Ever found yourself stuck in development limbo, waiting for a job to finish, only to realize you might need to tweak it again? It’s one of the less enjoyable parts of being a data engineer. But what if I told you there’s a way to speed things up and make your life easier? The answer is simple: run your tasks concurrently. I know you know, but did you know this is possible in Matillion Data Productivity Cloud? Let’s explore how you can achieve this and discover the benefits it brings!
What is Matillion’s Data Productivity Cloud?
In a previous blog post, I highlighted that Matillion DPC is a cloud-based product offered as a service, eliminating the need to manage virtual machines or staging space, and accessible entirely through a web browser. The Data Productivity Cloud combines data loading and data transformation capabilities into one robust platform. It supports unlimited users, projects and environments, providing unlimited scalability with Matillion-managed or user-managed agents.
It features intuitive access control, allowing permissions to be granted to projects by assigning users to one of three roles: read-only, user or admin. This flexibility promotes effective collaboration, enabling team members to share resources and work efficiently together using Git, which is crucial for version control and collaborative teamwork.
Matillion DPC is designed to be user-friendly, yet offers a wide range of capabilities, significantly reducing the need for multiple tools to meet business requirements. By focusing on one comprehensive tool, data engineers can save time, reduce costs and enhance the overall efficiency of data management processes.
For more information on Matillion DPC, check out our blog series on the topic.
What are the Benefits of Concurrency?
Any jobs that use multiple threads can take advantage of the scaling capability of Matillion-managed or user-managed agents. By leveraging Concurrency, you can observe a reduction in total job execution time. This can be highly advantageous in situations where:
- A single task tries to execute numerous subtasks — for example, when using iterators.
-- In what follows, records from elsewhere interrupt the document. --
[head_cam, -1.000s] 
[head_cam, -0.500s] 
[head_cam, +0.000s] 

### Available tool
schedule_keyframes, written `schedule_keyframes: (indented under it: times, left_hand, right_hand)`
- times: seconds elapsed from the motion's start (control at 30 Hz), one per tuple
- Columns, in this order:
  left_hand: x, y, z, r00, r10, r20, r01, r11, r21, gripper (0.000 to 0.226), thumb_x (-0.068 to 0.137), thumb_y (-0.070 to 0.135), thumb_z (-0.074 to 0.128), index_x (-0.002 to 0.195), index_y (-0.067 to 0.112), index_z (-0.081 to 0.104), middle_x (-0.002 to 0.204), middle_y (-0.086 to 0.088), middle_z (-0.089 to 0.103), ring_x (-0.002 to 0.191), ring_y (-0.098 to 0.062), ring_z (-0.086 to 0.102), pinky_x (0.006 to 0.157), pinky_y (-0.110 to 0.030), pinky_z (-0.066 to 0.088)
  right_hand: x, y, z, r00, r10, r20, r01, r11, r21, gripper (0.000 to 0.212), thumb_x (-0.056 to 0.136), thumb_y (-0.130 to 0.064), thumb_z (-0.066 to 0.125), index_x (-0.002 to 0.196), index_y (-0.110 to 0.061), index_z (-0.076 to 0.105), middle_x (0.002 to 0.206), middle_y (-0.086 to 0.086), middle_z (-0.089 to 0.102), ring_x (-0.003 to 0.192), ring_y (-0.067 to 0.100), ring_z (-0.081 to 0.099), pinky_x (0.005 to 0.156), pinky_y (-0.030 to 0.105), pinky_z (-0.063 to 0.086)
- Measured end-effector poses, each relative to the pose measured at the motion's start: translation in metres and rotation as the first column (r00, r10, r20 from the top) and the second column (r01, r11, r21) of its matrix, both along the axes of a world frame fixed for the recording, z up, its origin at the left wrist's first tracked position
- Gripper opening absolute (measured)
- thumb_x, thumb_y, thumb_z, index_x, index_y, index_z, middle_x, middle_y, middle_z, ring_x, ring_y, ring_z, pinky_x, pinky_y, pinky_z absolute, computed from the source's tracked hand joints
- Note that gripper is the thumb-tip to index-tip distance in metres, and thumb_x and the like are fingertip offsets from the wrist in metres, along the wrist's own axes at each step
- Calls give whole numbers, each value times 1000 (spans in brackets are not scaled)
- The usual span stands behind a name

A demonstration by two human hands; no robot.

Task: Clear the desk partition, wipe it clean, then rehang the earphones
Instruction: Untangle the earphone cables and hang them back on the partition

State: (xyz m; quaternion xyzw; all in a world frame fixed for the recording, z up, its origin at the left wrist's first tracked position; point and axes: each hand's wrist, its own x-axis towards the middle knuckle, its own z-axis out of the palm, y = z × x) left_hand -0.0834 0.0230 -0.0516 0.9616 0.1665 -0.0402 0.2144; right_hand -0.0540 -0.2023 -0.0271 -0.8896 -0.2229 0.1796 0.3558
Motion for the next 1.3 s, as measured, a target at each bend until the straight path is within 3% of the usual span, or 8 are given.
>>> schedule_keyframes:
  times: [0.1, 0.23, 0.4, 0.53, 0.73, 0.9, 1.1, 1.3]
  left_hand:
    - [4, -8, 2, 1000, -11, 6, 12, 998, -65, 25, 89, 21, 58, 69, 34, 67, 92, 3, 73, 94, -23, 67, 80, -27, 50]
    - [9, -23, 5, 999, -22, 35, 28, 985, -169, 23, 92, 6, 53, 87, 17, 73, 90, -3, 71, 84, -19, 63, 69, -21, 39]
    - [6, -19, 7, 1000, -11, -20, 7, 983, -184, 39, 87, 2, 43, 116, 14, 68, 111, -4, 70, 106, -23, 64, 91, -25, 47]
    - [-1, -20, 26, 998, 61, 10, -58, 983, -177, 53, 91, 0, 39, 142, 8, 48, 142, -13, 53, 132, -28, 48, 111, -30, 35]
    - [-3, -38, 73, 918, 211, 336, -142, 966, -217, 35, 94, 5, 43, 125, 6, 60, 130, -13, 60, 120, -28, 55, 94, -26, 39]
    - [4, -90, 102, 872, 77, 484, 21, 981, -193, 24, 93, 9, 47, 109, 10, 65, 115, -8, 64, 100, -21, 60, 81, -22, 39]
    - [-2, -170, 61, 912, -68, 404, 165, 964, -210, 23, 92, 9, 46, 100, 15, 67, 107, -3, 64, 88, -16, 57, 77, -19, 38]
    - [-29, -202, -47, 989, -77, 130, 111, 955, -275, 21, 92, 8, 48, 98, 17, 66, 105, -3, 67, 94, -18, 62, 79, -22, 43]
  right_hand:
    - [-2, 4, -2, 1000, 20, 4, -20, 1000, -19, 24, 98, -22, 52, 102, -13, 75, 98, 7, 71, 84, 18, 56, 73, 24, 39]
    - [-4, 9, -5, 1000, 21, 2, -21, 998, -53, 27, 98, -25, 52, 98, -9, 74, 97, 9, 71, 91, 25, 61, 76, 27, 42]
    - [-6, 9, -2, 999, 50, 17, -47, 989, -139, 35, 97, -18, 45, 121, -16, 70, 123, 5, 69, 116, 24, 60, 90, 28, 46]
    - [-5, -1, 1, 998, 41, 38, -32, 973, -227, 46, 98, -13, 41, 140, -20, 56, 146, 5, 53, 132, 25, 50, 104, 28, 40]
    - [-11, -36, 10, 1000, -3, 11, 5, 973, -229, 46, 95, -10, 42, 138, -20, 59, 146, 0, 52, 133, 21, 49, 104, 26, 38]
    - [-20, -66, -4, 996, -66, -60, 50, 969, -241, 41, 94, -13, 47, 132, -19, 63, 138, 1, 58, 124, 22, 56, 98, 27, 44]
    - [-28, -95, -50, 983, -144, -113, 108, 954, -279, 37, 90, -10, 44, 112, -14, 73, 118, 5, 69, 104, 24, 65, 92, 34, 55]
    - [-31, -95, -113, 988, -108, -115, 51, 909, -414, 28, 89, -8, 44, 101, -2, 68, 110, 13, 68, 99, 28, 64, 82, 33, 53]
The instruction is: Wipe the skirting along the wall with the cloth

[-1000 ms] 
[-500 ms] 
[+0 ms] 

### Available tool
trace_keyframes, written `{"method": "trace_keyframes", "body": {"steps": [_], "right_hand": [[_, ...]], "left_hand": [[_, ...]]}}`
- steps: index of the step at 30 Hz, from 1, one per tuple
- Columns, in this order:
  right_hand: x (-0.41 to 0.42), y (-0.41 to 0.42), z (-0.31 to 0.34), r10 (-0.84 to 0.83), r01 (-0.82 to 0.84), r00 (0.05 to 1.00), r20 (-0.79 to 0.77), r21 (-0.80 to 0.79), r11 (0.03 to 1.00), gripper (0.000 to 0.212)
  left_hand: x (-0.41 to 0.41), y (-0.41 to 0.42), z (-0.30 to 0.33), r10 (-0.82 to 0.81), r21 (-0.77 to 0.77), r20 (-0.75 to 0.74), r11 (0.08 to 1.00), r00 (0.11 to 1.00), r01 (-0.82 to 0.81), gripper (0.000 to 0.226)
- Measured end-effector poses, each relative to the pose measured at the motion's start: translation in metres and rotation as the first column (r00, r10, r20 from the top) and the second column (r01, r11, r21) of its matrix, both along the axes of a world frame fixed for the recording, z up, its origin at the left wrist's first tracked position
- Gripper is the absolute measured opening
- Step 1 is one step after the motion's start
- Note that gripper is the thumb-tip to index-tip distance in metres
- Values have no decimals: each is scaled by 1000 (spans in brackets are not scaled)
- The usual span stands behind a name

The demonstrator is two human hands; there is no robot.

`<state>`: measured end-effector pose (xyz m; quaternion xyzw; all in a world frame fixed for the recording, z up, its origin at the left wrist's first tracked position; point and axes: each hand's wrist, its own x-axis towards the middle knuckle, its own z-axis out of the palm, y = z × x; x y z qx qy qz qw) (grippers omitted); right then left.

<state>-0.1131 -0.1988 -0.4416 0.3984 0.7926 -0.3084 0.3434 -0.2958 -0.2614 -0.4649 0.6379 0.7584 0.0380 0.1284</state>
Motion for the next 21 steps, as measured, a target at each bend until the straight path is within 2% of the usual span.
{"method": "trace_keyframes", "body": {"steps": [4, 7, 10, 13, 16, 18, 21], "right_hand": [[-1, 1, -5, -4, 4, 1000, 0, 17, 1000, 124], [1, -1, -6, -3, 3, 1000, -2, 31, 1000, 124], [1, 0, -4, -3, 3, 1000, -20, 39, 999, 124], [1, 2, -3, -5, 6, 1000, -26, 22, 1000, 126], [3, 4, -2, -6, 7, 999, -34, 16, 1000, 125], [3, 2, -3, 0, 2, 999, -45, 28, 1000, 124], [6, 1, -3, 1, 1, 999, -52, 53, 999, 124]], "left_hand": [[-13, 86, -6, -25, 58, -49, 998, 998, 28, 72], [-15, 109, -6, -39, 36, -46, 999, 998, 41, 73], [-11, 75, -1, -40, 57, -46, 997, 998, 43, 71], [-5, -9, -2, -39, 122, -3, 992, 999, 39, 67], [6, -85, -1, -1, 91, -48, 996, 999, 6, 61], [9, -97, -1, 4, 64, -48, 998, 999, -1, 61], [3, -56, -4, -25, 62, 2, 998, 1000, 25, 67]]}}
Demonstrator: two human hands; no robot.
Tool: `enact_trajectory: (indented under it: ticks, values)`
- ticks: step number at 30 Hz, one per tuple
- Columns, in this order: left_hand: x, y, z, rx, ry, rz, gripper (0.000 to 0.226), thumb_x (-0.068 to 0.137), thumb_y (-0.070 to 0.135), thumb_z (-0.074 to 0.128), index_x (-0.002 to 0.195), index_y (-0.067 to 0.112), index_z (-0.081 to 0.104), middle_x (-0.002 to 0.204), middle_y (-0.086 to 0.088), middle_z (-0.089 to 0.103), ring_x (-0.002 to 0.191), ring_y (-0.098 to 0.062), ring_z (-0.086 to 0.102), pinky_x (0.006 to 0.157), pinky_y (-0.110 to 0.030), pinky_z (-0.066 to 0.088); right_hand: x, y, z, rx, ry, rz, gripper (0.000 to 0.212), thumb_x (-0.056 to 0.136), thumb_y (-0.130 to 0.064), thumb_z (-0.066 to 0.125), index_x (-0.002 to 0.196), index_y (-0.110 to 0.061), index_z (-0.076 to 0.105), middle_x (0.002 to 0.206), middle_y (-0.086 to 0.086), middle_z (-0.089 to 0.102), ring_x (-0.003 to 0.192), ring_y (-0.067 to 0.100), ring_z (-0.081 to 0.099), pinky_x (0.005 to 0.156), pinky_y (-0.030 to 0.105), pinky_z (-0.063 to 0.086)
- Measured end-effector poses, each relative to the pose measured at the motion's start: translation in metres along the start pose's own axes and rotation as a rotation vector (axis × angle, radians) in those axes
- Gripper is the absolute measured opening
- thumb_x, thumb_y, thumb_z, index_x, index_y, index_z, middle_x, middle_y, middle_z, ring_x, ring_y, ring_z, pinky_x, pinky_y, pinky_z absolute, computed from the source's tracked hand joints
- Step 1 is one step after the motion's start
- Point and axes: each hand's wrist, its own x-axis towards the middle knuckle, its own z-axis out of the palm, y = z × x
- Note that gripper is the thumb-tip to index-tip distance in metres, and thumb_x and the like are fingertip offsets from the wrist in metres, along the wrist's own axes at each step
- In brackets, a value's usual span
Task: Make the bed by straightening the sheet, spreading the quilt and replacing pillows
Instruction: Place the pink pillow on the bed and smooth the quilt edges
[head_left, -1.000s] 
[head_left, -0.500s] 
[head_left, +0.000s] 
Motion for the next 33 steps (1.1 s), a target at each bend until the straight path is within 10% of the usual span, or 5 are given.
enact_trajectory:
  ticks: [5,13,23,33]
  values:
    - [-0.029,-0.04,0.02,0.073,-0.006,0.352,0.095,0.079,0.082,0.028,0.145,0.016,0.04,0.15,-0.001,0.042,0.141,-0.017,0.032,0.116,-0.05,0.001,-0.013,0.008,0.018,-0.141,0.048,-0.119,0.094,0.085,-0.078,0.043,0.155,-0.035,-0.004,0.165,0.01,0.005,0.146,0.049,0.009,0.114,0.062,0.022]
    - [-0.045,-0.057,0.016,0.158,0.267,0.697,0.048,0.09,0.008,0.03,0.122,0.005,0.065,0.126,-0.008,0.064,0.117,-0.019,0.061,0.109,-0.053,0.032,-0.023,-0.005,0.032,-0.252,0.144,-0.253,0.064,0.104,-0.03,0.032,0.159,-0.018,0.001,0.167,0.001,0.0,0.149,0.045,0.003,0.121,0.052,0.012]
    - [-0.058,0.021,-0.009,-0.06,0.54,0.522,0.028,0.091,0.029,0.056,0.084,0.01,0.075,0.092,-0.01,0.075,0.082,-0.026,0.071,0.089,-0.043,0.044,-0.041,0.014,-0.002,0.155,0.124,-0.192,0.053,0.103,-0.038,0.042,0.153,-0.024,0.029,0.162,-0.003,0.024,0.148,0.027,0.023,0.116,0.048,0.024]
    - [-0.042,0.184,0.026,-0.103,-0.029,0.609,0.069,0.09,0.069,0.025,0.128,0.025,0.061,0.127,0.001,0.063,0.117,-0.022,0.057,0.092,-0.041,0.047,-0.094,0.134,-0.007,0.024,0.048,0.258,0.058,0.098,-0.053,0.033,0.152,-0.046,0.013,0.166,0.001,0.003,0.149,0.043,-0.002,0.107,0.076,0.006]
- Multiple tasks are being run on the same agent simultaneously — such as when various schedules initiate at 6AM.
How Does it Look Like?
At InterWorks, we have tested the concurrency capabilities of Matillion DPC by simulating a real-world data engineering scenario: loading tables from a database into Snowflake. This test is comprehensive, utilizing a wide variety of components.
Our primary job is divided into two orchestration sub-jobs:
- Metadata Management
- Data Load
Metadata Management
This job creates a schema and a metadata table if they do not already exist. It extracts metadata from the source database (PostgreSQL) and inserts this metadata into the newly created metadata table. The “Metadata Merge” transformation job ensures that an existing metadata table is not dropped, if appropriate.
Data Load
This job also creates a schema if it does not already exist. It reads table names from the metadata table and saves them to a Grid Variable. It then sorts the table names (optional but nice to have) and uses a Grid Iterator to call Import Single Table, passing the table name.
The Import Single Table job, created by InterWorks, covers many use cases. It checks if a table already exists and if it can be loaded incrementally. If it can, the job extracts the incremental columns and generates the incremental query. If not, it generates a full load query. In both cases, the generated query triggers the data load for that table. Importantly, the grid variable passing the table name can be configured to run either concurrently or sequentially.
Testing Procedure
For our tests, we used a Python script to generate tables containing 20 columns of various data types and 100 rows each. These tables were loaded into a PostgreSQL database, with three different table counts being tested: 10, 100 and 1000. Before each measurement, the schemas for the metadata and the tables were dropped.
The results of our tests are represented in the following chart:
There’s a noticeable 58% decrease in total runtime when processing 10 tables. This performance enhancement becomes even more apparent as the number of processed tables rises, reaching an impressive 93% with 1000 tables.
Wrap Up
The concurrency capabilities of Matillion DPC demonstrate impressive performance, particularly when executing multiple subtasks simultaneously, which significantly reduces runtime. This efficiency is not limited to grid variables but extends to all iterators available in Matillion DPC. Additionally, Matillion DPC will execute jobs concurrently if they are scheduled at the same time, making it a comprehensive SaaS tool for data loading and transformation. Matillion DPC is an invaluable asset for your data engineering tasks, enhancing both speed and efficiency.